Step-by-step explanation:
To determine the frequency at which a centrifuge must rotate so that the terminal velocity of the particles is equal to their terminal velocity under the force of gravity, we need to equate the centrifugal force experienced by the particles in the centrifuge to the gravitational force they experience when falling at terminal velocity.
For a particle falling with terminal velocity, the downward gravitational force (weight) is balanced by the upward drag force and the buoyant force. The drag force in the case of spherical particles in the liquid is described by Stokes Law, which is Fs = 6πrηv, where r is the radius of the particle, η is the coefficient of viscosity, and v is the velocity of the particle.

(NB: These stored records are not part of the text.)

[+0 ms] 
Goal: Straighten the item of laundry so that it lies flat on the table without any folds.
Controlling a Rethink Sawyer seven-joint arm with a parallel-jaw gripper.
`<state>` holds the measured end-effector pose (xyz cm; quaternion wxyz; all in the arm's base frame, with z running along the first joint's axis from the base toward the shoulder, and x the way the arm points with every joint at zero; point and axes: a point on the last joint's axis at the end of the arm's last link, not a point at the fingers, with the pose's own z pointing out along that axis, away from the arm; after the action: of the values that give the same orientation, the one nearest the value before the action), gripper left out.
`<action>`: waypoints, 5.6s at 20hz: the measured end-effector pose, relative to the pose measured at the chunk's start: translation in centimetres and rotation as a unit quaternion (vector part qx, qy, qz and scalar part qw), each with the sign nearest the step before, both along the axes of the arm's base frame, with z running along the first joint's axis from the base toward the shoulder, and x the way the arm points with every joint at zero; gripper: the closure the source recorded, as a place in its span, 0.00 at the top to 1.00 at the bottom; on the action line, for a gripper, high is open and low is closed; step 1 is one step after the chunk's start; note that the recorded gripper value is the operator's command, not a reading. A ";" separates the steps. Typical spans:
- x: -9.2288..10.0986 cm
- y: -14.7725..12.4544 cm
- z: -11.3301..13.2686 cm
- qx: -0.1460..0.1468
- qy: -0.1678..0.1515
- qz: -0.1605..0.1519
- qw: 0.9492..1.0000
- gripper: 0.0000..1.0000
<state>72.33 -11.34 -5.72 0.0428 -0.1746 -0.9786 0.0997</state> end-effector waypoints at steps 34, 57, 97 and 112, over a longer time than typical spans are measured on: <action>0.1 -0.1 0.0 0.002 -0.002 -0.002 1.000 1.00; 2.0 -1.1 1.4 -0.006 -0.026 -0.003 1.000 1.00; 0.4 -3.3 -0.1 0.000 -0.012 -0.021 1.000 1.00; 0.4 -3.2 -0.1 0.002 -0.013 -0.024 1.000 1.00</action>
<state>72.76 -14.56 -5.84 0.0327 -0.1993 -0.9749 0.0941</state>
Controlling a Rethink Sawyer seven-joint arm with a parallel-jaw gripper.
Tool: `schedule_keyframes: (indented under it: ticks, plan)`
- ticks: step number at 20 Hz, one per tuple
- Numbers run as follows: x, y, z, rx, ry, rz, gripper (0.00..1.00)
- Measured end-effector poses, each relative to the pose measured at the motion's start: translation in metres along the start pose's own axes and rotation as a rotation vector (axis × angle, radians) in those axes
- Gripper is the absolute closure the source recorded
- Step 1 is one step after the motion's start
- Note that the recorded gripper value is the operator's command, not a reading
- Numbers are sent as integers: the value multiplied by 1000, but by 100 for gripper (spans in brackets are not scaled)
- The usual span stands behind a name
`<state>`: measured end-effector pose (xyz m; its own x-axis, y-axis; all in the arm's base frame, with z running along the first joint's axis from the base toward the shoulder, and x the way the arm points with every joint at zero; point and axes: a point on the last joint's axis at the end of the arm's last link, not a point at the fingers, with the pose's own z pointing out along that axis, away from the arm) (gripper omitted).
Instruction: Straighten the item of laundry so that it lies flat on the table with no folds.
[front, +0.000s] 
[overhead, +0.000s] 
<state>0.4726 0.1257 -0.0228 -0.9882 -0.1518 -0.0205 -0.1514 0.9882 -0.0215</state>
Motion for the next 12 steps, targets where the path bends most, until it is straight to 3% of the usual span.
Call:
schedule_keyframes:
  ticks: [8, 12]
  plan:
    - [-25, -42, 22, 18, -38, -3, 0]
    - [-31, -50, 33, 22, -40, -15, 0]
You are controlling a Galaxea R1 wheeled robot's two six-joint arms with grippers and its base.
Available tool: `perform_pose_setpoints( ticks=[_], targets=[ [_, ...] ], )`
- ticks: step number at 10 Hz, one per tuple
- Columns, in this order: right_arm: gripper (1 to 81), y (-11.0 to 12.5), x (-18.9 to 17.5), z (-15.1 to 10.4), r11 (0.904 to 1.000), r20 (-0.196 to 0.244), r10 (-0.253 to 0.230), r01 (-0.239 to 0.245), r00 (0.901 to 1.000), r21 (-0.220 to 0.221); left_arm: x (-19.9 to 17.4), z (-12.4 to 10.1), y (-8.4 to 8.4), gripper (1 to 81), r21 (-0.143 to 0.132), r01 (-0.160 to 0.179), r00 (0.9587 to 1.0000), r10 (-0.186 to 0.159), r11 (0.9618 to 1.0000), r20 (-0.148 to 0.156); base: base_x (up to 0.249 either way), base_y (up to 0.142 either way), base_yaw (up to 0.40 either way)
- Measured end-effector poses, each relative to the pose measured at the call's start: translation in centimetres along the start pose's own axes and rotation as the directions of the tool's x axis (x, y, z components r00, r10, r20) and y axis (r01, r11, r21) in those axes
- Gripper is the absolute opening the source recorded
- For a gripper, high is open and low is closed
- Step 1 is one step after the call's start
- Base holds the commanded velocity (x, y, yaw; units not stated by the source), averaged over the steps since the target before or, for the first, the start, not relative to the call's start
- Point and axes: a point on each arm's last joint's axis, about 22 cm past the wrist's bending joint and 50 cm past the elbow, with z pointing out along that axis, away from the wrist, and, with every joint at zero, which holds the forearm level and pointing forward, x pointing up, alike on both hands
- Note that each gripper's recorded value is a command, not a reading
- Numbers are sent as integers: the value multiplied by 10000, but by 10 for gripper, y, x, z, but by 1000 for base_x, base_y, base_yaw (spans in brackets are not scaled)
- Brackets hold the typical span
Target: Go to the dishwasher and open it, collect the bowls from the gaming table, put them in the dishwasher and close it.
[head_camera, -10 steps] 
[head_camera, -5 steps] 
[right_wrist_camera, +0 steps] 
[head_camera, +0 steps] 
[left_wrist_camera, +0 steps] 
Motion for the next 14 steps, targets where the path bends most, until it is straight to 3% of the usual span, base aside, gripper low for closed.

In a centrifuge, the centrifugal force will be equal to Fc = mω2r, where m is the mass of the particle, ω is the angular velocity of the centrifuge, and r is the radius at which the particle is revolving (centrifuge radius).
To find the frequency at which the particles should be centrifuged, we set the centrifugal force equal to the force under gravitational terminal velocity and solve for the angular velocity, ω. This ω is then converted to frequency, f = ω/(2π).